Many transgender individuals can't afford bottom surgery for financial reasons; a high number of these individuals may be receiving hormone therapy through their medical care provider to address masculinization or feminization of physical features. Finally, not all transgender individuals— even those identifying in their current gender in all areas of life, as well as those on hormone therapy— are interested in genital reassignment surgery. It is highly inappropriate for the Health Department to make decisions that imply generalizations about transgender individuals and their personal, medical choices.

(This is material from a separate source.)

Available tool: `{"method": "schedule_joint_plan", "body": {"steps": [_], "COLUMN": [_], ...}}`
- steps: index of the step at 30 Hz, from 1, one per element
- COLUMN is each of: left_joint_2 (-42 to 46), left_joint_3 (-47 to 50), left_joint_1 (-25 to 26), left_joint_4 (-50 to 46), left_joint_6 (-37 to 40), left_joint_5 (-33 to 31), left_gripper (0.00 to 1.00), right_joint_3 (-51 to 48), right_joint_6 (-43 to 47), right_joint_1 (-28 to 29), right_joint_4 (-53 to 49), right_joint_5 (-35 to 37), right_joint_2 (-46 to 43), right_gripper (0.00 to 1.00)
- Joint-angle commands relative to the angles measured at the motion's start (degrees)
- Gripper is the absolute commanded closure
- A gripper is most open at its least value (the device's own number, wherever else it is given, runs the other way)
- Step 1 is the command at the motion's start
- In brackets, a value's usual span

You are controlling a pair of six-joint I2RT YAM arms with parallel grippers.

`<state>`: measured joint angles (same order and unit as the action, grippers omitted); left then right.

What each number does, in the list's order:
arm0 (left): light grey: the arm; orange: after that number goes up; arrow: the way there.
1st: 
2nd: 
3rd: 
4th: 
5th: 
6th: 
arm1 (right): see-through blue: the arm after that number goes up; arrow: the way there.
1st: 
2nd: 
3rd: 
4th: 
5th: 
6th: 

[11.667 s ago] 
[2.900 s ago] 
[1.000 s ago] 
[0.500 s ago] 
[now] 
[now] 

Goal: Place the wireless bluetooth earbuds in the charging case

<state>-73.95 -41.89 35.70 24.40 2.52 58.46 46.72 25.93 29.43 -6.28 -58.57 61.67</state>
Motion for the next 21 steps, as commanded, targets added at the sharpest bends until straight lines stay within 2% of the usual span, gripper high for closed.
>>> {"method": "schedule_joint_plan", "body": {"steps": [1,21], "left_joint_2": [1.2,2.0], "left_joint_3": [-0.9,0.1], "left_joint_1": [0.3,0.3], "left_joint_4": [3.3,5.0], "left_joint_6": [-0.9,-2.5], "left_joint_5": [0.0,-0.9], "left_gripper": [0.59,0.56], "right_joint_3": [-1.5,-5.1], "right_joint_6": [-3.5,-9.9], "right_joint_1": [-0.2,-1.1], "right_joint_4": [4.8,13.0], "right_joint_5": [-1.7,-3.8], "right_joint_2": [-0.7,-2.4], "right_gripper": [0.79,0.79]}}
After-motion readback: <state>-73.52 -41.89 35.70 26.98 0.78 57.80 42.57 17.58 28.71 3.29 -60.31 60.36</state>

As one moves from locality or state, a person may be required to present their birth certificate to prove identity; this becomes an issue when the gender marker or sex-identifier on the birth certificate is different from that on the state identification. New York State has a specific process for amending the gender or sex-identifier on a state ID or driver’s license, but individuals moving from New York State to another state may encounter difficulty if their birth certificate is also required to receive a state ID there. Additionally, many employers require access to an individual’s birth certificate to apply for health insurance, and transgender individuals may not want their employer to know about their biological sex or medical/surgical history.

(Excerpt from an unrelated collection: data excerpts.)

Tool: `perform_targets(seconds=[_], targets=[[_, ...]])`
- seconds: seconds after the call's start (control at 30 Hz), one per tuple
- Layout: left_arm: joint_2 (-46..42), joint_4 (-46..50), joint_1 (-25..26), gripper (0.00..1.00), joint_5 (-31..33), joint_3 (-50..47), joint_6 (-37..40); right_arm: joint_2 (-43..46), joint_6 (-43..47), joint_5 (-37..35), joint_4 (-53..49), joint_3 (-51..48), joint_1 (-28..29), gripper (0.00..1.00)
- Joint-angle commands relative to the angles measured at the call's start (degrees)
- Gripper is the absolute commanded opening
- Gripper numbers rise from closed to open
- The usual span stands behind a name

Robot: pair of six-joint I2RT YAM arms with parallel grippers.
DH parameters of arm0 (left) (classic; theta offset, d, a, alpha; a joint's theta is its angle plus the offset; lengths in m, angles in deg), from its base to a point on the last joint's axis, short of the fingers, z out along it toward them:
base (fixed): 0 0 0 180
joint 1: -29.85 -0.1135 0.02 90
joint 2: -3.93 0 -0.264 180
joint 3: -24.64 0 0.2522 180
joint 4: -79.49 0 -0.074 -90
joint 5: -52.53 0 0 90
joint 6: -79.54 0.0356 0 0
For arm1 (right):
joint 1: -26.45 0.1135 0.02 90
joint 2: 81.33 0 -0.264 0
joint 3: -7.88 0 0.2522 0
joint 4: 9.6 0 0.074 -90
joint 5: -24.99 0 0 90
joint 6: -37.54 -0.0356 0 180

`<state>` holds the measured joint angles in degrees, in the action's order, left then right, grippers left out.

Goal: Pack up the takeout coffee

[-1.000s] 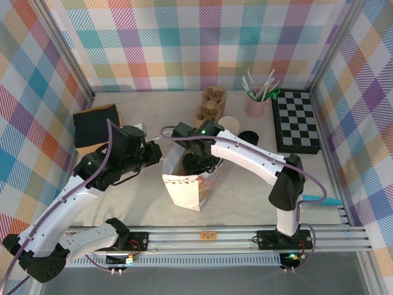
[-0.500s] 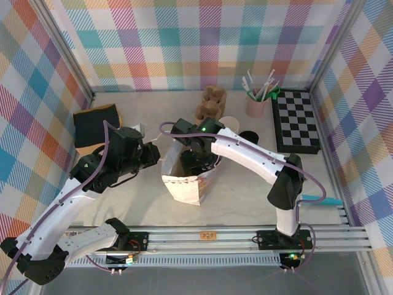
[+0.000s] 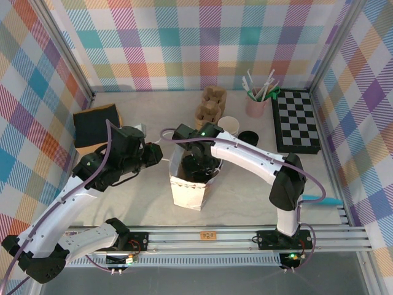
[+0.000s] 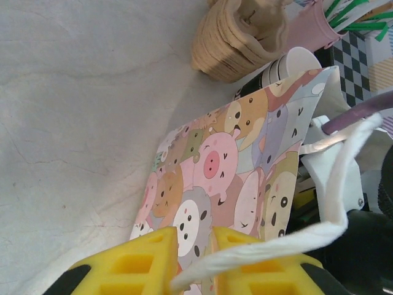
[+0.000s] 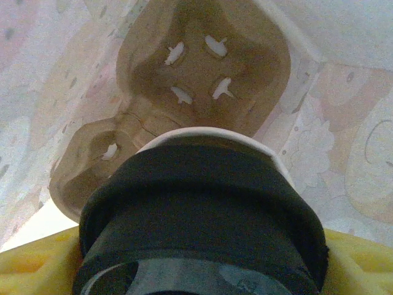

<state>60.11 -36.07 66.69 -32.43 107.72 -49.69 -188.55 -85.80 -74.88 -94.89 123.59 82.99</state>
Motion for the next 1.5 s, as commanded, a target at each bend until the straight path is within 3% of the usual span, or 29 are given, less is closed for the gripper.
perform_targets(seconds=[0.0,0.47,1.47], targets=[[0.39,-0.99,-0.38,0.22,-0.36,1.68,0.63,1.84,0.65,0.34,-0.17,-0.15,0.07,0.61],[0.31,-0.84,-0.37,0.13,-0.64,1.52,0.74,-2.32,-1.22,-3.26,-2.7,4.54,-0.41,0.61],[0.17,0.55,-0.45,0.19,0.24,2.64,0.82,-4.32,-1.27,-1.58,0.92,2.9,-0.72,0.6]])
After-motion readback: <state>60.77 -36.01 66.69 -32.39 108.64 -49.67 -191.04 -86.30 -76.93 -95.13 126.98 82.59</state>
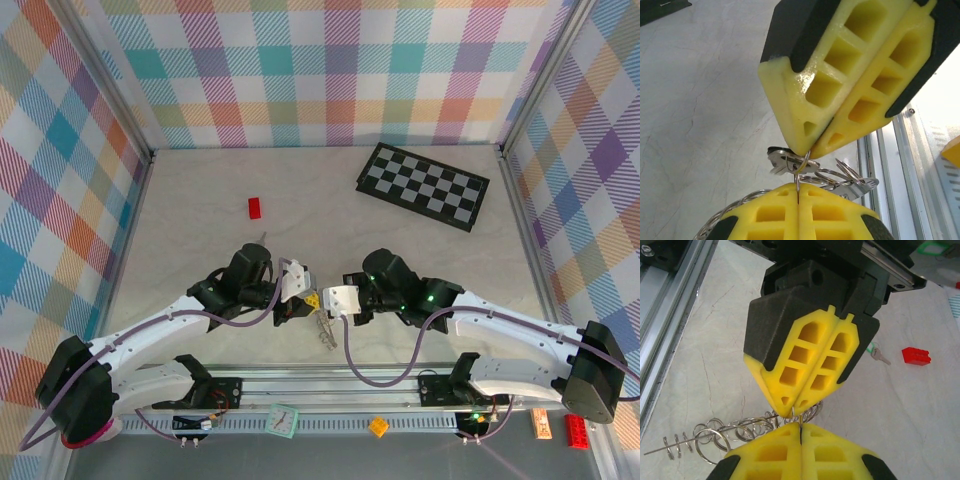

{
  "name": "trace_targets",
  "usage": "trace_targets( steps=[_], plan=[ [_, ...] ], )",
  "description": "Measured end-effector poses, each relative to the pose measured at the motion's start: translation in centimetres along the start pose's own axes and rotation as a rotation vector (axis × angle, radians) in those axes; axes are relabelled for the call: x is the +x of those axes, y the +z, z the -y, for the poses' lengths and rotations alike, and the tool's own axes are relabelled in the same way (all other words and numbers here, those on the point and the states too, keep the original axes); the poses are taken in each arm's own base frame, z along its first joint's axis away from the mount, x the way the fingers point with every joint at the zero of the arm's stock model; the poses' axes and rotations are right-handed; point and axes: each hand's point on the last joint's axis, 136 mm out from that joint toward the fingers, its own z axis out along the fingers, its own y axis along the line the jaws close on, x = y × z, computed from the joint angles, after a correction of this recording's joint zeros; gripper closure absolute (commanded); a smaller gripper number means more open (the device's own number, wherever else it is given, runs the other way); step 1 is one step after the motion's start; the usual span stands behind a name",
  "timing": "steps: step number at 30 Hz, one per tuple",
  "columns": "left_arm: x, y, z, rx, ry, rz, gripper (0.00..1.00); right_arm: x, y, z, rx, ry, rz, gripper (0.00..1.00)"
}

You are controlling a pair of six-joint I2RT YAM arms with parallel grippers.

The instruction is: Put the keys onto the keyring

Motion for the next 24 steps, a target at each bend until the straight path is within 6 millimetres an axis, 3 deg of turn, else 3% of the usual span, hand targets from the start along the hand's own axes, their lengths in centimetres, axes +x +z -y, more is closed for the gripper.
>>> trace_targets(
  steps=[24],
  plan=[
    [0.02, 0.04, 0.15, 0.005, 0.002, -0.004, 1.0, -0.08, 0.04, -0.73, -0.035, 0.004, 0.013, 1.0]
  ],
)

Numerous transgender-rights advocacy agencies, as well as the National Association of Social Workers, have encouraged City and State agencies to abandon surgical requirements for changing identity documents. For instance, in 2009 the state of Illinois agreed to develop new standards for how much surgery is required before a person is eligible to switch the gender or sex-identifier on a birth certificate. City and State agencies are recognizing that any regulations in regards to updating gender identification on documents must be based on the standards set by the physicians actually treating these individuals. The World Professional Association for Transgender Health (WPATH) is the major health association that sets the standards for medical treatment of transgender individuals. WPATH has stated “No person should have to undergo surgery or accept sterilization as a condition of identity recognition. Genital reconstruction is not required for social gender recognition, and such surgery should not be a prerequisite for document or record changes.”

In 2006, the Health Department considered dropping their requirement for gender reassignment surgery before switching a birth certificate's gender or sex-identifier, but did not do so citing identity fraud concerns.

The resolution I introduced into the New York City Council last year, Res. 1099-2011, urges the Health Department to abandon these confusing and intrusive requirements.

Resolution 1099 :

It is imperative that we treat LGBTQ persons with dignity and respect in all areas of society. We need to ensure that our laws and public agencies do not isolate anyone from fair access to basic rights like housing, healthcare, and employment. I consider myself a strong advocate for the LGBTQ community, and I will continue to work on the issues that affect the gay community in New York City.